Fragile artwork wins Art Expo’s Vale award

By Elizabeth Allen

Photo: Tomas Trinkl

Ocean Shores artist Coral Larke sees her work Lockgown as a symbol of fragility. 

“It’s a conceptual piece,” Coral says, after learning the ballgown, made of toilet paper, surgical masks and newspaper clippings, has won the $1000 Vale Award in the Ocean Shores Art Expo.

“The idea is the fragility of life and how we can’t take anything for granted.

“I was perplexed as to why people would fight over toilet paper and hoard it. Then I realized people were frightened.

“Masks are paper thin and toilet paper is just paper but they are protecting us.
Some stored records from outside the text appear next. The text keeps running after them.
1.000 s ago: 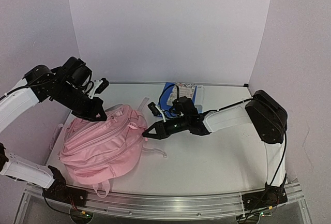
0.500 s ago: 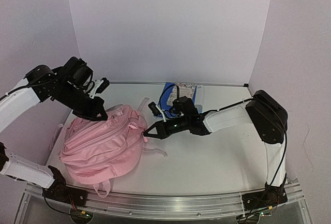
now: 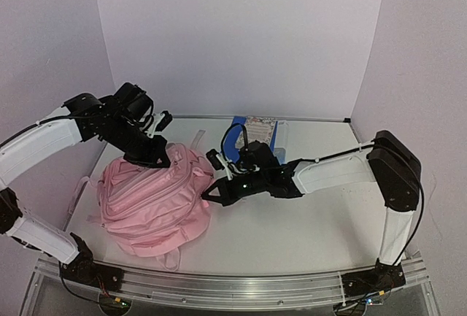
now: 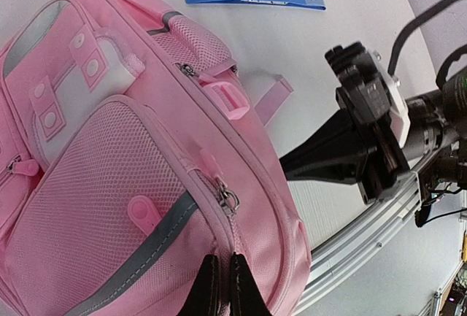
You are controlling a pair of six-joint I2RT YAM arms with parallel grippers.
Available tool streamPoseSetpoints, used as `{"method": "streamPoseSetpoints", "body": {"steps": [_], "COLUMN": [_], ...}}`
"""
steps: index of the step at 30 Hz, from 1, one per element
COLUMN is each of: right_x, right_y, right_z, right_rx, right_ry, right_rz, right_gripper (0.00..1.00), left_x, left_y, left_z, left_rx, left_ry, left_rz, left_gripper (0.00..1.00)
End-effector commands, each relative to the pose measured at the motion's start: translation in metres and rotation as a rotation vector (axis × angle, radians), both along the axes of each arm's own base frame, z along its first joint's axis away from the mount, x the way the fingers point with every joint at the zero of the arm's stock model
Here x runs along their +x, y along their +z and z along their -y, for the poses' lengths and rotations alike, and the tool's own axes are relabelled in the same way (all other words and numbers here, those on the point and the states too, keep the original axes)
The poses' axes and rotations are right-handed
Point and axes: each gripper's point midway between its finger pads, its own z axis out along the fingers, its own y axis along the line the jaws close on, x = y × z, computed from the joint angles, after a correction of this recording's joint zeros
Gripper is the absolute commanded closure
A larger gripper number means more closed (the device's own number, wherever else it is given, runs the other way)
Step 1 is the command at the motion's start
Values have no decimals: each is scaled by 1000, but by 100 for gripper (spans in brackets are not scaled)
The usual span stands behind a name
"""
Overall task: Pack the student bag
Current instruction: Unzip the student bag at the center of the board.
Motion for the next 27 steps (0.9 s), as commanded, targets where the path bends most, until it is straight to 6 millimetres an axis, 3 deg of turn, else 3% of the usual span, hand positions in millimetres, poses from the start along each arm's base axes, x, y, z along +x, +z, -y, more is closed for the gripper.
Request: {"method": "streamPoseSetpoints", "body": {"steps": [1,8,20,27], "right_x": [-23,-41,-61,-61], "right_y": [26,31,23,40], "right_z": [-5,-5,-7,-7], "right_rx": [2,-12,-25,38], "right_ry": [0,-50,-191,-300], "right_rz": [59,49,41,62], "right_gripper": [100,100,100,100], "left_x": [39,56,95,111], "left_y": [50,36,22,5], "left_z": [35,53,88,109], "left_rx": [-184,-209,-298,-382], "left_ry": [-9,-5,54,95], "left_rz": [211,208,218,197], "left_gripper": [100,100,100,100]}}
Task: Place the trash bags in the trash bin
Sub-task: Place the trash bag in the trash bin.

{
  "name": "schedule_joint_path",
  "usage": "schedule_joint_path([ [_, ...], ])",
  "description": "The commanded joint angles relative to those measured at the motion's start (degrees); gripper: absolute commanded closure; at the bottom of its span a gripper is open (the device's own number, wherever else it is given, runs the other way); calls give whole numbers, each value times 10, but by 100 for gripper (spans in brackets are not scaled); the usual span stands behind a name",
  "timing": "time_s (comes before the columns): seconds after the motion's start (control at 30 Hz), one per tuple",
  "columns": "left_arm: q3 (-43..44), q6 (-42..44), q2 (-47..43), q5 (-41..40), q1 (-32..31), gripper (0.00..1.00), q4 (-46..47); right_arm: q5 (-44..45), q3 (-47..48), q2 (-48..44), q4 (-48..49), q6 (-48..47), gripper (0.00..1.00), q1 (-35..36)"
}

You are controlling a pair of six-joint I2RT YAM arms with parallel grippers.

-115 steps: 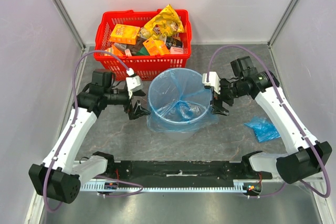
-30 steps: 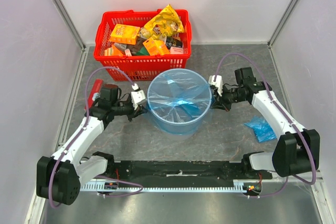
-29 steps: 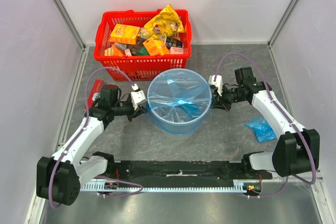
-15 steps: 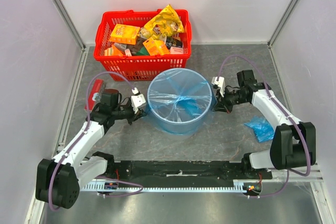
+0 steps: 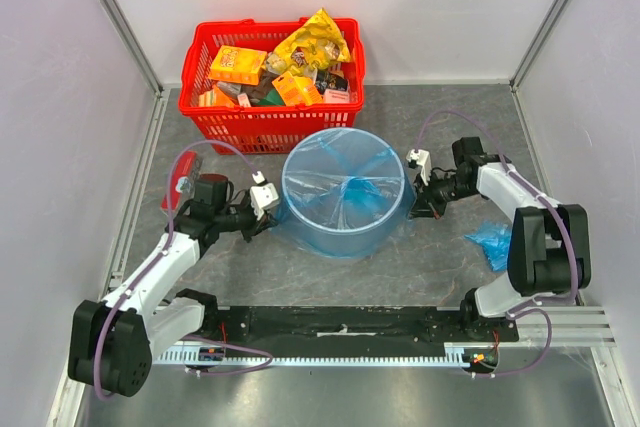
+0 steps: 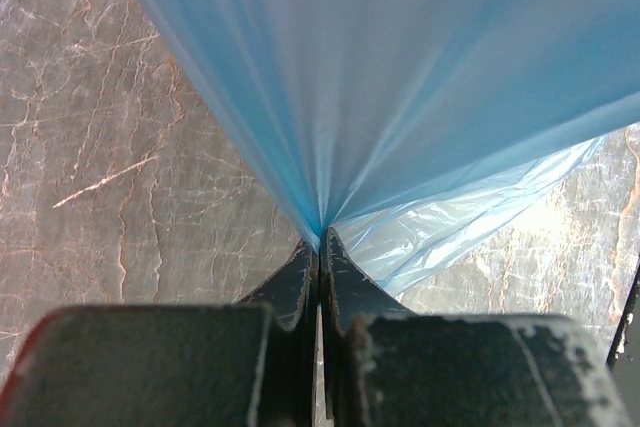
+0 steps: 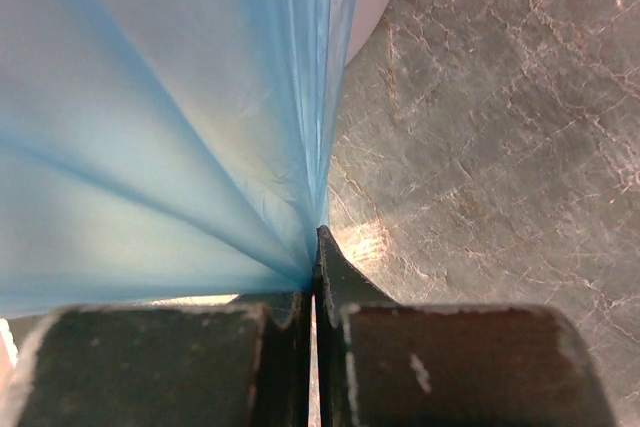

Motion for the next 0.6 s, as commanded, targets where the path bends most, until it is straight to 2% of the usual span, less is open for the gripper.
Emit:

“There’s the fragility of paper and the fragility of life. Our relations with others are also so fragile.”

Coral, a former belly dancer and costumier, moved from Melbourne to Byron Shire in July. 

She bought the Lockgown mannequin second-hand at Ballina but usually picks up the raw materials for her artworks from the roadside. 

“I pick up objects from the streets,” she says. “I get a compulsion to take them home even though I don’t know why.”

A collection of hubcaps painted as mandalas became an exhibition at the Monash Gallery of Art. 

Coral describes her art making as “trying to work things out”. 

She next plans to examine what lies behind the fierce pro- and anti-vaccination debate. 

“It seems to be another example of collective insanity,” she says.